Within this thesis, many building blocks that are necessary to fabricate nano-scale biotechnology devices are examined. In this rapidly expanding field, carbon nanotubes (CNTs) have been identified as a key component. In particular, the biomedical applications of CNTs functionalised with DNA or RNA, utilising dielectrophoresis as a nano-manipulating tool, is investigated. The use of RNA and RNase A to generate chemically unmodified and pure single walled CNTs in a simple two step procedure is described. RNA is shown to efficiently wrap and solubilise CNTs while RNase effectively strips the RNA from the CNT, providing a convenient purification technique. The mechanism of binding of DNA to carbon nanotubes (CNTs) is shown to be much more efficient when the DNA is single-stranded rather than a double-stranded helix, while parameters (e.g. pH) are optimised for the most efficient CNT solubilisation with RNA. The compatibility of RNA-CNT composites with mammalian cells in tissue culture is also investigated. Flow cytometry and confocal microscopy show it is highly likely that RNA-CNTs composites are internalised into mammalian cells, while laser heating did not effectively kill cells. This is presumably because the power was too low or not enough CNTs were internalised in the cells. DNA-CNT composites are used to electrically sense the binding of biomolecules which have been trapped between micro-electrodes by dielectrophoresis. In a fluid cell, it is shown that solutions affect the flow of current through the CNTs, as an ionic solution increases the resistance in relation to deionised water, whereas with no CNTs, the opposite is true.

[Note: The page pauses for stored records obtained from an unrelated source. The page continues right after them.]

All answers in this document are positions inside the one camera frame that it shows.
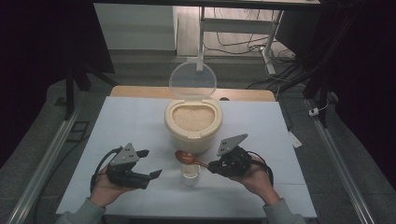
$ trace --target beige container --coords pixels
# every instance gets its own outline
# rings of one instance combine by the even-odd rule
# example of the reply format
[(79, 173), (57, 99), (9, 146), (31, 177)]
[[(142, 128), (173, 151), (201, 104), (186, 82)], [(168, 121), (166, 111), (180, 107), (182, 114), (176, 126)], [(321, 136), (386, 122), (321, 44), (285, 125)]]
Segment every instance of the beige container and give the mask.
[(216, 77), (204, 64), (196, 71), (196, 63), (183, 63), (175, 69), (169, 86), (178, 98), (165, 109), (164, 122), (176, 150), (201, 154), (214, 144), (222, 124), (219, 103), (209, 96), (216, 90)]

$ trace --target table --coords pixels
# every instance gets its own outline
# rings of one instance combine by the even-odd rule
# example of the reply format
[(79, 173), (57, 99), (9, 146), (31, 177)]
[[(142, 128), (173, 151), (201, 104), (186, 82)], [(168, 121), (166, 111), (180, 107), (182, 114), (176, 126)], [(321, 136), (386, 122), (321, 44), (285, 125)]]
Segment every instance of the table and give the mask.
[[(57, 213), (75, 212), (89, 195), (90, 178), (99, 160), (110, 149), (132, 142), (136, 150), (150, 150), (148, 156), (134, 167), (134, 172), (148, 174), (159, 169), (163, 172), (148, 184), (147, 189), (119, 197), (107, 208), (107, 214), (156, 218), (261, 219), (265, 216), (259, 197), (242, 185), (213, 175), (206, 169), (202, 170), (196, 186), (191, 188), (182, 183), (180, 163), (174, 157), (175, 149), (163, 123), (169, 96), (169, 89), (164, 87), (118, 86), (113, 89), (106, 98)], [(240, 146), (268, 160), (274, 171), (275, 188), (287, 199), (291, 211), (316, 217), (273, 94), (269, 91), (219, 89), (214, 97), (224, 96), (232, 100), (219, 102), (224, 119), (215, 142), (248, 133), (248, 138)], [(213, 146), (199, 159), (203, 162), (217, 160), (218, 147)]]

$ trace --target open lid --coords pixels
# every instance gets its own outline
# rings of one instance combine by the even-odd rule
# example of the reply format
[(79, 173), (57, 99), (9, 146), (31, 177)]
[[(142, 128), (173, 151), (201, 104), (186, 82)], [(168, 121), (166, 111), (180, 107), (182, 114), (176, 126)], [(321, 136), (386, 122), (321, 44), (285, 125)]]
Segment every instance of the open lid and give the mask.
[(203, 70), (197, 70), (197, 63), (179, 65), (169, 78), (169, 88), (180, 98), (208, 98), (217, 87), (215, 73), (203, 63)]

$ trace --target brown scoop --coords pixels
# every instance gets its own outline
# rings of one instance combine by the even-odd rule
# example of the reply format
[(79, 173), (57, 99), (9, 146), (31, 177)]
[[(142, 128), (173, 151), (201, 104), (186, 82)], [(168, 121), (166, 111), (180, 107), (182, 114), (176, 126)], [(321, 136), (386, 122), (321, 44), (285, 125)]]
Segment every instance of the brown scoop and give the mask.
[(204, 164), (203, 162), (195, 159), (194, 155), (192, 155), (192, 153), (190, 153), (190, 152), (178, 150), (175, 152), (175, 156), (178, 161), (180, 161), (181, 163), (183, 163), (185, 165), (198, 164), (198, 165), (204, 166), (205, 168), (208, 167), (207, 164)]

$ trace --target aluminum rail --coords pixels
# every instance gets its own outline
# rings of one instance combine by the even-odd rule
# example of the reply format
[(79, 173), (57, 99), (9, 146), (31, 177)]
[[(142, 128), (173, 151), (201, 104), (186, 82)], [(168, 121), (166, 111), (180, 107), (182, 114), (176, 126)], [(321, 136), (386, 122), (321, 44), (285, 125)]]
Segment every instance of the aluminum rail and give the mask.
[(60, 128), (58, 129), (58, 132), (55, 134), (55, 137), (50, 143), (46, 154), (44, 155), (41, 162), (38, 164), (38, 167), (35, 170), (32, 178), (30, 179), (29, 184), (27, 185), (22, 196), (20, 197), (20, 200), (12, 211), (7, 223), (23, 223), (26, 219), (27, 215), (30, 212), (30, 209), (36, 201), (38, 193), (42, 189), (50, 173), (53, 163), (55, 163), (55, 160), (58, 157), (62, 146), (64, 145), (64, 141), (66, 140), (67, 135), (73, 127), (73, 124), (82, 106), (84, 105), (87, 94), (87, 92), (80, 92), (78, 94), (78, 99), (73, 114), (70, 116), (69, 120), (64, 120), (62, 122)]
[[(305, 100), (308, 108), (311, 108), (308, 101)], [(367, 203), (364, 201), (361, 191), (358, 186), (355, 184), (355, 181), (352, 178), (349, 170), (347, 169), (346, 164), (340, 154), (337, 146), (332, 140), (332, 135), (330, 134), (328, 129), (323, 128), (318, 118), (314, 118), (315, 125), (317, 126), (320, 137), (323, 140), (323, 143), (332, 159), (332, 163), (334, 164), (335, 170), (340, 176), (341, 182), (344, 185), (344, 189), (349, 195), (353, 206), (355, 207), (356, 213), (361, 220), (362, 224), (375, 224), (374, 218), (370, 212)]]

Moreover, a rise in the resistance is also seen as proteins bind to CNTs. The nano-manipulation of DNA was studied with dielectrophoresis. It is shown that poly(dG)-poly(dC) (GC) collects at higher frequencies than poly(dA)-poly(dT) (AT) indicating that GC is a better conductor than AT. It was also found that different lengths of DNA polarise at about the same frequency, while shorter lengths need a higher field intensity to trap them.